Top of DATASET
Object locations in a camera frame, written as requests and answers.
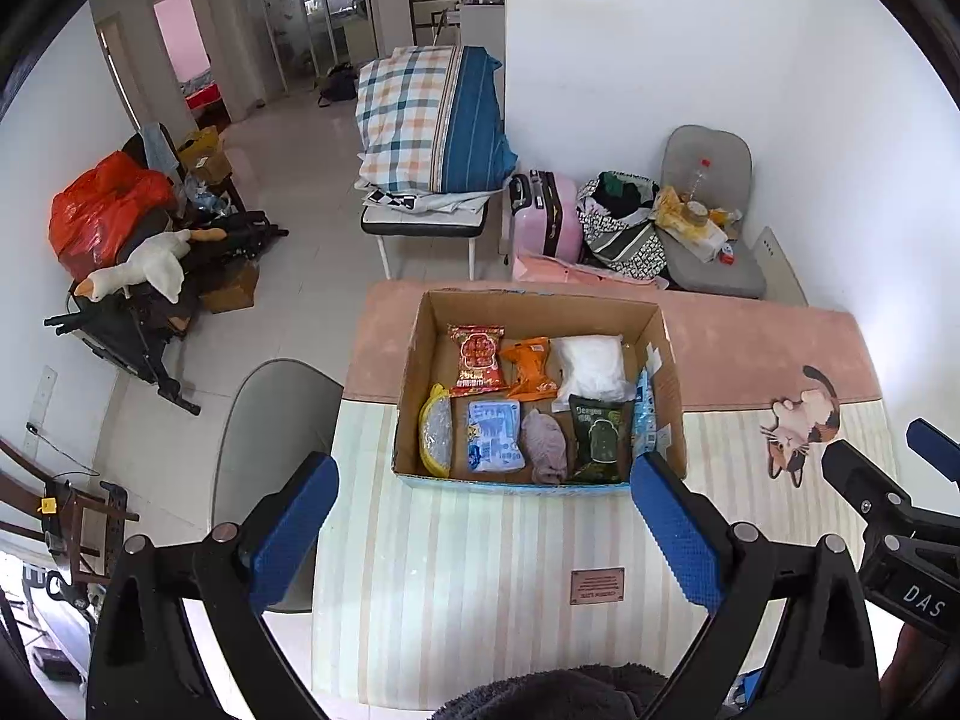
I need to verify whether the yellow topped cardboard box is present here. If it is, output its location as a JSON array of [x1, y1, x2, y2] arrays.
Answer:
[[177, 125, 234, 185]]

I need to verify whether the light blue tissue pack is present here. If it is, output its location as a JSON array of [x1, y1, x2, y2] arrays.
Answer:
[[466, 398, 524, 474]]

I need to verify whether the light blue cloth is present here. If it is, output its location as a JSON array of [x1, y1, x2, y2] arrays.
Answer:
[[138, 123, 178, 174]]

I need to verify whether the white plastic bag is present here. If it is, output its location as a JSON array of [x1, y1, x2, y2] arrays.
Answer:
[[550, 334, 632, 414]]

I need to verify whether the white leaning board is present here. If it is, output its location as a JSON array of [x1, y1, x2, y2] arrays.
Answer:
[[753, 226, 810, 308]]

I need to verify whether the plaid bedding bundle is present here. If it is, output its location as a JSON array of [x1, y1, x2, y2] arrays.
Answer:
[[353, 44, 519, 197]]

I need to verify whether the person's right forearm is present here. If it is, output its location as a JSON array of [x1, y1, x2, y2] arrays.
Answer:
[[880, 621, 960, 720]]

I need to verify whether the dark fleece garment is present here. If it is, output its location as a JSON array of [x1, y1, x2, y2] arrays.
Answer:
[[430, 663, 670, 720]]

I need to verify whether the pink suitcase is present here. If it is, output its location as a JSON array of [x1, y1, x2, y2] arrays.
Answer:
[[509, 169, 585, 260]]

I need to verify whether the brown cardboard box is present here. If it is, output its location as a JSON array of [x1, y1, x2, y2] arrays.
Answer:
[[200, 258, 260, 314]]

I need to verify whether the red plastic bag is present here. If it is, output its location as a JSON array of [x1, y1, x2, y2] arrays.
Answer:
[[48, 151, 178, 283]]

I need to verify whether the dark green snack packet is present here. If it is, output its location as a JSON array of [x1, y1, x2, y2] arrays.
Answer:
[[567, 393, 635, 483]]

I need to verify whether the grey padded chair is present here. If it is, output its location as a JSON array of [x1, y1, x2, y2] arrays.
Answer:
[[659, 124, 768, 300]]

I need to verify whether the black and white bench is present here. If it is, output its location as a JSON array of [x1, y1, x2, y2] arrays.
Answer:
[[361, 190, 493, 281]]

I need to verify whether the patterned tote bag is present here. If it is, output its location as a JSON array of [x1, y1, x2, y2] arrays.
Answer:
[[575, 170, 673, 287]]

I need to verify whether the black folded stroller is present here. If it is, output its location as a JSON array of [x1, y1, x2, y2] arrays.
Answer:
[[44, 209, 290, 418]]

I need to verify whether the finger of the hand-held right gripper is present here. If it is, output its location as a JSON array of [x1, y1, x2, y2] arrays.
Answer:
[[905, 417, 960, 486], [820, 438, 914, 535]]

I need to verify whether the orange snack packet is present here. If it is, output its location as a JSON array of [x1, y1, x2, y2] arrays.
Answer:
[[498, 337, 560, 403]]

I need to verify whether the blue and white packet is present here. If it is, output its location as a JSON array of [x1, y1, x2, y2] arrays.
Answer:
[[632, 368, 661, 460]]

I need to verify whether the dark wooden chair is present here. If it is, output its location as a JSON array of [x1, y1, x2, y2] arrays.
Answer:
[[0, 434, 140, 587]]

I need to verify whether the yellow plastic bag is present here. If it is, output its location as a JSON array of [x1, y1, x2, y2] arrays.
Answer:
[[653, 187, 733, 257]]

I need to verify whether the grey shell chair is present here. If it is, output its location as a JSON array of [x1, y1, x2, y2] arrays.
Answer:
[[211, 359, 345, 613]]

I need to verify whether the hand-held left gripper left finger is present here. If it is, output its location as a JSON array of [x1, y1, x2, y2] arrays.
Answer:
[[86, 452, 341, 720]]

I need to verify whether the white goose plush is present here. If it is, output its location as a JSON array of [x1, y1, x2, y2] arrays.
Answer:
[[72, 230, 227, 305]]

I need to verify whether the black floor bag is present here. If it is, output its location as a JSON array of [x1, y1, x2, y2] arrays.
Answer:
[[314, 63, 360, 108]]

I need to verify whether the purple grey sock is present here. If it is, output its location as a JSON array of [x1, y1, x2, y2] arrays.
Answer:
[[519, 408, 572, 485]]

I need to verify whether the white cabinet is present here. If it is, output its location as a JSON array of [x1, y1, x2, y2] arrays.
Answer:
[[458, 0, 506, 50]]

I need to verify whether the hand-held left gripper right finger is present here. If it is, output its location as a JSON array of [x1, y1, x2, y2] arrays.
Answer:
[[628, 453, 883, 720]]

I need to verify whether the yellow edged clear pouch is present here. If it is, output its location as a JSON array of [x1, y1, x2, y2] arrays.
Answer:
[[417, 383, 454, 478]]

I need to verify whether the red snack packet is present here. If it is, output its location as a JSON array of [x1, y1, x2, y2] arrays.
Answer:
[[447, 323, 509, 398]]
Bottom of DATASET
TASK STATEMENT:
What comes back should match the records exactly, minus any pictures.

ANSWER BOX:
Object locations in a camera frame, written as requests and answers.
I need to verify whether the yellow topped cardboard box is present here. If it is, output its location as a JSON array of [x1, y1, x2, y2] arrays.
Answer:
[[177, 125, 234, 185]]

I need to verify whether the light blue tissue pack is present here. If it is, output its location as a JSON array of [x1, y1, x2, y2] arrays.
Answer:
[[466, 398, 524, 474]]

I need to verify whether the light blue cloth is present here. If it is, output its location as a JSON array of [x1, y1, x2, y2] arrays.
Answer:
[[138, 123, 178, 174]]

I need to verify whether the white plastic bag is present here. If it is, output its location as a JSON array of [x1, y1, x2, y2] arrays.
Answer:
[[550, 334, 632, 414]]

I need to verify whether the white leaning board is present here. If it is, output its location as a JSON array of [x1, y1, x2, y2] arrays.
Answer:
[[753, 226, 810, 308]]

I need to verify whether the plaid bedding bundle is present here. If it is, output its location as a JSON array of [x1, y1, x2, y2] arrays.
Answer:
[[353, 44, 519, 197]]

I need to verify whether the person's right forearm is present here. If it is, output its location as a JSON array of [x1, y1, x2, y2] arrays.
Answer:
[[880, 621, 960, 720]]

I need to verify whether the dark fleece garment is present here. If it is, output its location as a JSON array of [x1, y1, x2, y2] arrays.
Answer:
[[430, 663, 670, 720]]

I need to verify whether the pink suitcase is present here. If it is, output its location as a JSON array of [x1, y1, x2, y2] arrays.
Answer:
[[509, 169, 585, 260]]

I need to verify whether the brown cardboard box is present here. If it is, output its location as a JSON array of [x1, y1, x2, y2] arrays.
Answer:
[[200, 258, 260, 314]]

I need to verify whether the red plastic bag is present here. If it is, output its location as a JSON array of [x1, y1, x2, y2] arrays.
Answer:
[[48, 151, 178, 283]]

I need to verify whether the dark green snack packet is present here. If it is, output its location as a JSON array of [x1, y1, x2, y2] arrays.
Answer:
[[567, 393, 635, 483]]

I need to verify whether the grey padded chair is present here. If it is, output its location as a JSON array of [x1, y1, x2, y2] arrays.
Answer:
[[659, 124, 768, 300]]

I need to verify whether the black and white bench is present here. If it is, output its location as a JSON array of [x1, y1, x2, y2] arrays.
Answer:
[[361, 190, 493, 281]]

I need to verify whether the patterned tote bag is present here. If it is, output its location as a JSON array of [x1, y1, x2, y2] arrays.
Answer:
[[575, 170, 673, 287]]

I need to verify whether the black folded stroller is present here. If it is, output its location as a JSON array of [x1, y1, x2, y2] arrays.
Answer:
[[44, 209, 290, 418]]

I need to verify whether the finger of the hand-held right gripper is present here. If it is, output its location as a JSON array of [x1, y1, x2, y2] arrays.
Answer:
[[905, 417, 960, 486], [820, 438, 914, 535]]

I need to verify whether the orange snack packet is present here. If it is, output its location as a JSON array of [x1, y1, x2, y2] arrays.
Answer:
[[498, 337, 560, 403]]

I need to verify whether the blue and white packet is present here. If it is, output its location as a JSON array of [x1, y1, x2, y2] arrays.
Answer:
[[632, 368, 661, 460]]

I need to verify whether the dark wooden chair is present here. If it is, output its location as a JSON array of [x1, y1, x2, y2] arrays.
Answer:
[[0, 434, 140, 587]]

I need to verify whether the yellow plastic bag is present here. If it is, output its location as a JSON array of [x1, y1, x2, y2] arrays.
Answer:
[[653, 187, 733, 257]]

I need to verify whether the grey shell chair is present here. If it is, output its location as a JSON array of [x1, y1, x2, y2] arrays.
Answer:
[[211, 359, 345, 613]]

I need to verify whether the hand-held left gripper left finger is present here. If it is, output its location as a JSON array of [x1, y1, x2, y2] arrays.
Answer:
[[86, 452, 341, 720]]

I need to verify whether the white goose plush is present here. If it is, output its location as a JSON array of [x1, y1, x2, y2] arrays.
Answer:
[[72, 230, 227, 305]]

I need to verify whether the black floor bag is present here. If it is, output its location as a JSON array of [x1, y1, x2, y2] arrays.
Answer:
[[314, 63, 360, 108]]

I need to verify whether the purple grey sock is present here. If it is, output its location as a JSON array of [x1, y1, x2, y2] arrays.
Answer:
[[519, 408, 572, 485]]

I need to verify whether the white cabinet is present here. If it is, output its location as a JSON array of [x1, y1, x2, y2] arrays.
Answer:
[[458, 0, 506, 50]]

I need to verify whether the hand-held left gripper right finger is present here. If it is, output its location as a JSON array of [x1, y1, x2, y2] arrays.
Answer:
[[628, 453, 883, 720]]

I need to verify whether the yellow edged clear pouch is present here. If it is, output its location as a JSON array of [x1, y1, x2, y2] arrays.
Answer:
[[417, 383, 454, 478]]

I need to verify whether the red snack packet is present here. If it is, output its location as a JSON array of [x1, y1, x2, y2] arrays.
Answer:
[[447, 323, 509, 398]]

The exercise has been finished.